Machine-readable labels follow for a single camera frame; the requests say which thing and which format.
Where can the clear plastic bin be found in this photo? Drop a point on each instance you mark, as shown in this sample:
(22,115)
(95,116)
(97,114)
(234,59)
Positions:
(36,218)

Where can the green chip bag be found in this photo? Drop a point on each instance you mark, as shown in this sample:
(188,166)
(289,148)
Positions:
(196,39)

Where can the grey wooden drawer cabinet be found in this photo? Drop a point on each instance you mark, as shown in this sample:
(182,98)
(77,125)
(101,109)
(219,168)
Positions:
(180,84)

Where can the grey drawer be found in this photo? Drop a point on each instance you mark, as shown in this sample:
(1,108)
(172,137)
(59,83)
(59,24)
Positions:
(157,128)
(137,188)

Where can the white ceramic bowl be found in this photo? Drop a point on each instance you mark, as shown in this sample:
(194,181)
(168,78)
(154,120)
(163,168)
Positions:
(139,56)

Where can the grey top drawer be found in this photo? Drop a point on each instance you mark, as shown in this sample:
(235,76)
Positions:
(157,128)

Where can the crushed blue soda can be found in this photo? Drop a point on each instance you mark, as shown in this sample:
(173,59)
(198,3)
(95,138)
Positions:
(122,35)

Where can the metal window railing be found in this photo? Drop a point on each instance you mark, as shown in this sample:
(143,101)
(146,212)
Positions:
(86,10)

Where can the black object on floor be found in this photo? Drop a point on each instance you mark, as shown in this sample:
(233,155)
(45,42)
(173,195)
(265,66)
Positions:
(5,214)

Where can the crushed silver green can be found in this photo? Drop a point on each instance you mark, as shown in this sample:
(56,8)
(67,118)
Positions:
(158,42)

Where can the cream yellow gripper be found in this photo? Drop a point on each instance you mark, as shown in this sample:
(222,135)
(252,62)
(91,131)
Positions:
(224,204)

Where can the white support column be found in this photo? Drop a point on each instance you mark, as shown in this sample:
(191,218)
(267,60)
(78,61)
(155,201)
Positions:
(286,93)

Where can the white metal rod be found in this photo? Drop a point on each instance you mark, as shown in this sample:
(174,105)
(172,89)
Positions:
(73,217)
┄┄┄┄┄┄
## What the task asks
In the records above, some lines may contain the word "white"; copy every one of them.

## Result for this task
Where can the white ceramic bowl be found in this photo? Drop a point on each instance you mark, as shown in this sample:
Where can the white support column be found in this photo? Drop a point on each instance you mark, as shown in this sample:
Where can the white metal rod be found in this photo? Drop a point on each instance you mark, as shown in this sample:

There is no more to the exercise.